## WHAT YOU SHOULD DO
Print all entries below exactly as they appear.

## LISTED RECORDS
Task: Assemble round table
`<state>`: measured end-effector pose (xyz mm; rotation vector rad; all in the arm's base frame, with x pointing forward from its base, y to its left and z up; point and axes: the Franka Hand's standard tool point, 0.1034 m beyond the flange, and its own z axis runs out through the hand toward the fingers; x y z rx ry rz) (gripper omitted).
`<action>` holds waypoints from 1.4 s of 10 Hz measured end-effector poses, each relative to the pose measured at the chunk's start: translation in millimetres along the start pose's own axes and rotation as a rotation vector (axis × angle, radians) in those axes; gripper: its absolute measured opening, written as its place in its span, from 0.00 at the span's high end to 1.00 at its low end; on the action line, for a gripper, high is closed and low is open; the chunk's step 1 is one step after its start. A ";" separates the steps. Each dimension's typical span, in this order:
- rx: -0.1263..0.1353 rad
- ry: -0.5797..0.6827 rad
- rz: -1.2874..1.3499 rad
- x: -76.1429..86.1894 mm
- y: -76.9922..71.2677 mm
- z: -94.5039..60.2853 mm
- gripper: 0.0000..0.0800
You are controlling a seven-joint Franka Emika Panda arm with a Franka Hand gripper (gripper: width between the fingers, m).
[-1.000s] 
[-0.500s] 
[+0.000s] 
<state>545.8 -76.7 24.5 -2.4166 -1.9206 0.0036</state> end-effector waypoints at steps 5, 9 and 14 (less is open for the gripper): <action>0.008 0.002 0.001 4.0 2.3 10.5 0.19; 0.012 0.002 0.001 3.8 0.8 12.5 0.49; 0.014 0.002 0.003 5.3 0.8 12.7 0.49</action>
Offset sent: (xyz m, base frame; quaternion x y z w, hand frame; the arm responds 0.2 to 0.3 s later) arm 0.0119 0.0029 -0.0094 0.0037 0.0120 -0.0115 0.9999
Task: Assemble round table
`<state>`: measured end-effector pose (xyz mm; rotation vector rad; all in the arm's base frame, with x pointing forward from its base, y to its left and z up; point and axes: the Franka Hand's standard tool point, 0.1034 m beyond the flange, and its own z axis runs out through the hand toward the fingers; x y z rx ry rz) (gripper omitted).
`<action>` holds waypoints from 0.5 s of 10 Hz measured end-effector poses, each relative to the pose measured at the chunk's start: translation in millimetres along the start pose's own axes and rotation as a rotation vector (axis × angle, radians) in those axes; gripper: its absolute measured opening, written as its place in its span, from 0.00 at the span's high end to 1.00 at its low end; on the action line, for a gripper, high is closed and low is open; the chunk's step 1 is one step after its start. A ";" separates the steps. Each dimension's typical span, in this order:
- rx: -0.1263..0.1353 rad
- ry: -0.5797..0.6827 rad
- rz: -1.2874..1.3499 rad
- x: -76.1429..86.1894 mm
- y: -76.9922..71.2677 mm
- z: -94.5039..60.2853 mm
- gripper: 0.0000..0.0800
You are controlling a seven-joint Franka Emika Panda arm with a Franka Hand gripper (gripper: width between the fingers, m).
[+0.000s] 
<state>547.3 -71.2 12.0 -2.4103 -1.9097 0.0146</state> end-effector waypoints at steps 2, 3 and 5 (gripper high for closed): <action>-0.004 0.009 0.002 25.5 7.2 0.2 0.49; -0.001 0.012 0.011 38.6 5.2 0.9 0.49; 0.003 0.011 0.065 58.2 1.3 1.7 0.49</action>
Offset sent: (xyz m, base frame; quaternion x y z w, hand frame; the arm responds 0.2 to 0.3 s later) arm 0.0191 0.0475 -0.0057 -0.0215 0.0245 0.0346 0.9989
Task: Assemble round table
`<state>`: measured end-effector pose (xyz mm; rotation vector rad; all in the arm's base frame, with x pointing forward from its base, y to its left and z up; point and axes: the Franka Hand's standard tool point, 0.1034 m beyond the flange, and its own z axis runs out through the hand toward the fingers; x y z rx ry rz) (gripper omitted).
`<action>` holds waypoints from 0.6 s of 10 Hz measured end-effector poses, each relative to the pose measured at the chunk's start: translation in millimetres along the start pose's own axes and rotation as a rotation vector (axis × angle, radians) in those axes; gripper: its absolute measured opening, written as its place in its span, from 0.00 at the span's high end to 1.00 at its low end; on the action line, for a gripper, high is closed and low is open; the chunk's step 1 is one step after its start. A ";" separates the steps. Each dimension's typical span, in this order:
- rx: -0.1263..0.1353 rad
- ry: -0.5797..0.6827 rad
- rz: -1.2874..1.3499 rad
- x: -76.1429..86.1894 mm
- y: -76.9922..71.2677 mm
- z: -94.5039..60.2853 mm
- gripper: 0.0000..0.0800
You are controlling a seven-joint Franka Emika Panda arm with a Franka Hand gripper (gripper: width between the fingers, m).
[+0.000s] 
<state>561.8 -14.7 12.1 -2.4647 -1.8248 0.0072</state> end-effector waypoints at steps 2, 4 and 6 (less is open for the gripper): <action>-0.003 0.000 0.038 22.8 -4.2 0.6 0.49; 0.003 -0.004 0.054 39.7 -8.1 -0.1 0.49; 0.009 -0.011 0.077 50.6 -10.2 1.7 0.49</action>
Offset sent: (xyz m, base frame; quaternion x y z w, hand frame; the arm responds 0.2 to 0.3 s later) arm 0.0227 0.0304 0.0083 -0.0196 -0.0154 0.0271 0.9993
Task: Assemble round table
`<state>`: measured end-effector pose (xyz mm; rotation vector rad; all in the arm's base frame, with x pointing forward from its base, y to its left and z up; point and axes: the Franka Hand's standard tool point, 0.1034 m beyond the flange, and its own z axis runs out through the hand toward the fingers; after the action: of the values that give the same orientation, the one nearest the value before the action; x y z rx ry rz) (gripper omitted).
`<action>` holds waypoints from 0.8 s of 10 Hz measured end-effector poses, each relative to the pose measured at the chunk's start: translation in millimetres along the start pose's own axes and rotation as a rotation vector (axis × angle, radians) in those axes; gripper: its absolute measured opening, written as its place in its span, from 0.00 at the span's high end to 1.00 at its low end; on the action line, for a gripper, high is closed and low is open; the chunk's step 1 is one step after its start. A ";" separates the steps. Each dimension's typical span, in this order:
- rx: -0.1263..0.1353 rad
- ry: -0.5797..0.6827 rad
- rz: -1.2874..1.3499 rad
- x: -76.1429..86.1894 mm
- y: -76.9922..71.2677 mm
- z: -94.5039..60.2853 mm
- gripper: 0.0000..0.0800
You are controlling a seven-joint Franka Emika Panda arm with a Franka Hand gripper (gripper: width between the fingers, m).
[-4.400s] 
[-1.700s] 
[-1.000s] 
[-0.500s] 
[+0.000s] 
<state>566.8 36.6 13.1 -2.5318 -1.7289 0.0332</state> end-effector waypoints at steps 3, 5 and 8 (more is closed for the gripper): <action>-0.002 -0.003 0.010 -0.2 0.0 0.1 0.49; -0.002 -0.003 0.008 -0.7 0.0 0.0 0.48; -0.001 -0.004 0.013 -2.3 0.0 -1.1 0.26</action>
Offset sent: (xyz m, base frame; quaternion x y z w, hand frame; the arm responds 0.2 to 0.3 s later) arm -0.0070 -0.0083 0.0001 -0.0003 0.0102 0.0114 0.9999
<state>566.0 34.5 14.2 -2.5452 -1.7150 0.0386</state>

## RESPONSE AREA
Task: Assemble round table
`<state>`: measured end-effector pose (xyz mm; rotation vector rad; all in the arm's base frame, with x pointing forward from its base, y to its left and z up; point and axes: the Franka Hand's standard tool point, 0.1034 m beyond the flange, and its own z axis runs out through the hand toward the fingers; x y z rx ry rz) (gripper omitted).
`<action>` holds waypoints from 1.4 s of 10 Hz measured end-effector poses, each relative to the pose measured at the chunk's start: translation in millimetres along the start pose's own axes and rotation as a rotation vector (axis × angle, radians) in those axes; gripper: its absolute measured opening, written as its place in its span, from 0.00 at the span's high end to 1.00 at its low end; on the action line, for a gripper, high is closed and low is open; the chunk's step 1 is one step after its start. A ";" separates the steps. Each dimension's typical span, in this order:
- rx: -0.1263..0.1353 rad
- ry: -0.5797..0.6827 rad
- rz: -1.2874..1.3499 rad
- x: -76.1429..86.1894 mm
- y: -76.9922..71.2677 mm
- z: -94.5039..60.2853 mm
- gripper: 0.0000..0.0800
You are controlling a seven-joint Franka Emika Panda arm with a Franka Hand gripper (gripper: width between the fingers, m).
[-1.000s] 
[-0.500s] 
[+0.000s] 
<state>545.8 -76.7 24.5 -2.4166 -1.9206 0.0036</state> end-effector waypoints at steps 5, 9 and 14 (less is open for the gripper): <action>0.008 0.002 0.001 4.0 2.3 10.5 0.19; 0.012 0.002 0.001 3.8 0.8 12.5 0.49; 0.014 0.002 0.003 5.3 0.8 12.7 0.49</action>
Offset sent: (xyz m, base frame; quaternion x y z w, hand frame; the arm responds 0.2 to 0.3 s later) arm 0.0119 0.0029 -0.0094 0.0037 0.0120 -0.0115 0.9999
Task: Assemble round table
`<state>`: measured end-effector pose (xyz mm; rotation vector rad; all in the arm's base frame, with x pointing forward from its base, y to its left and z up; point and axes: the Franka Hand's standard tool point, 0.1034 m beyond the flange, and its own z axis runs out through the hand toward the fingers; x y z rx ry rz) (gripper omitted).
`<action>` holds waypoints from 0.5 s of 10 Hz measured end-effector poses, each relative to the pose measured at the chunk's start: translation in millimetres along the start pose's own axes and rotation as a rotation vector (axis × angle, radians) in those axes; gripper: its absolute measured opening, written as its place in its span, from 0.00 at the span's high end to 1.00 at its low end; on the action line, for a gripper, high is closed and low is open; the chunk's step 1 is one step after its start. A ";" separates the steps. Each dimension's typical span, in this order:
- rx: -0.1263..0.1353 rad
- ry: -0.5797..0.6827 rad
- rz: -1.2874..1.3499 rad
- x: -76.1429..86.1894 mm
- y: -76.9922..71.2677 mm
- z: -94.5039..60.2853 mm
- gripper: 0.0000..0.0800
You are controlling a seven-joint Franka Emika Panda arm with a Franka Hand gripper (gripper: width between the fingers, m).
[+0.000s] 
<state>547.3 -71.2 12.0 -2.4103 -1.9097 0.0146</state> end-effector waypoints at steps 2, 3 and 5 (gripper high for closed): <action>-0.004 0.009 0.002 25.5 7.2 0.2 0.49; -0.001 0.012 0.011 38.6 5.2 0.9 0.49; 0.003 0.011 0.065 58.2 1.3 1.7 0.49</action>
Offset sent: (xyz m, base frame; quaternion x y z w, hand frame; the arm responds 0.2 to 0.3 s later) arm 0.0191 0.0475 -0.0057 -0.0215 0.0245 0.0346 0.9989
Task: Assemble round table
`<state>`: measured end-effector pose (xyz mm; rotation vector rad; all in the arm's base frame, with x pointing forward from its base, y to its left and z up; point and axes: the Franka Hand's standard tool point, 0.1034 m beyond the flange, and its own z axis runs out through the hand toward the fingers; x y z rx ry rz) (gripper omitted).
`<action>` holds waypoints from 0.6 s of 10 Hz measured end-effector poses, each relative to the pose measured at the chunk's start: translation in millimetres along the start pose's own axes and rotation as a rotation vector (axis × angle, radians) in those axes; gripper: its absolute measured opening, written as its place in its span, from 0.00 at the span's high end to 1.00 at its low end; on the action line, for a gripper, high is closed and low is open; the chunk's step 1 is one step after its start. A ";" separates the steps. Each dimension's typical span, in this order:
- rx: -0.1263..0.1353 rad
- ry: -0.5797..0.6827 rad
- rz: -1.2874..1.3499 rad
- x: -76.1429..86.1894 mm
- y: -76.9922..71.2677 mm
- z: -94.5039..60.2853 mm
- gripper: 0.0000..0.0800
You are controlling a seven-joint Franka Emika Panda arm with a Franka Hand gripper (gripper: width between the fingers, m).
[+0.000s] 
<state>561.8 -14.7 12.1 -2.4647 -1.8248 0.0072</state> end-effector waypoints at steps 2, 4 and 6 (less is open for the gripper): <action>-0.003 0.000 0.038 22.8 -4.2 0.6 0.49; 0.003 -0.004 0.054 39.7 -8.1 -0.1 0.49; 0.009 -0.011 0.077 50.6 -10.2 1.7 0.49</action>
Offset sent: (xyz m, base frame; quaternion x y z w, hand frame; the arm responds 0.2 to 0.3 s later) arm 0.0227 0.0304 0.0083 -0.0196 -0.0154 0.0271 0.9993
Task: Assemble round table
`<state>`: measured end-effector pose (xyz mm; rotation vector rad; all in the arm's base frame, with x pointing forward from its base, y to its left and z up; point and axes: the Franka Hand's standard tool point, 0.1034 m beyond the flange, and its own z axis runs out through the hand toward the fingers; after the action: of the values that give the same orientation, the one nearest the value before the action; x y z rx ry rz) (gripper omitted).
`<action>` holds waypoints from 0.8 s of 10 Hz measured end-effector poses, each relative to the pose measured at the chunk's start: translation in millimetres along the start pose's own axes and rotation as a rotation vector (axis × angle, radians) in those axes; gripper: its absolute measured opening, written as its place in its span, from 0.00 at the span's high end to 1.00 at its low end; on the action line, for a gripper, high is closed and low is open; the chunk's step 1 is one step after its start. A ";" separates the steps. Each dimension's typical span, in this order:
- rx: -0.1263..0.1353 rad
- ry: -0.5797..0.6827 rad
- rz: -1.2874..1.3499 rad
- x: -76.1429..86.1894 mm
- y: -76.9922..71.2677 mm
- z: -94.5039..60.2853 mm
- gripper: 0.0000..0.0800
You are controlling a seven-joint Franka Emika Panda arm with a Franka Hand gripper (gripper: width between the fingers, m).
[-4.400s] 
[-1.700s] 
[-1.000s] 
[-0.500s] 
[+0.000s] 
<state>566.8 36.6 13.1 -2.5318 -1.7289 0.0332</state> end-effector waypoints at steps 3, 5 and 8 (more is closed for the gripper): <action>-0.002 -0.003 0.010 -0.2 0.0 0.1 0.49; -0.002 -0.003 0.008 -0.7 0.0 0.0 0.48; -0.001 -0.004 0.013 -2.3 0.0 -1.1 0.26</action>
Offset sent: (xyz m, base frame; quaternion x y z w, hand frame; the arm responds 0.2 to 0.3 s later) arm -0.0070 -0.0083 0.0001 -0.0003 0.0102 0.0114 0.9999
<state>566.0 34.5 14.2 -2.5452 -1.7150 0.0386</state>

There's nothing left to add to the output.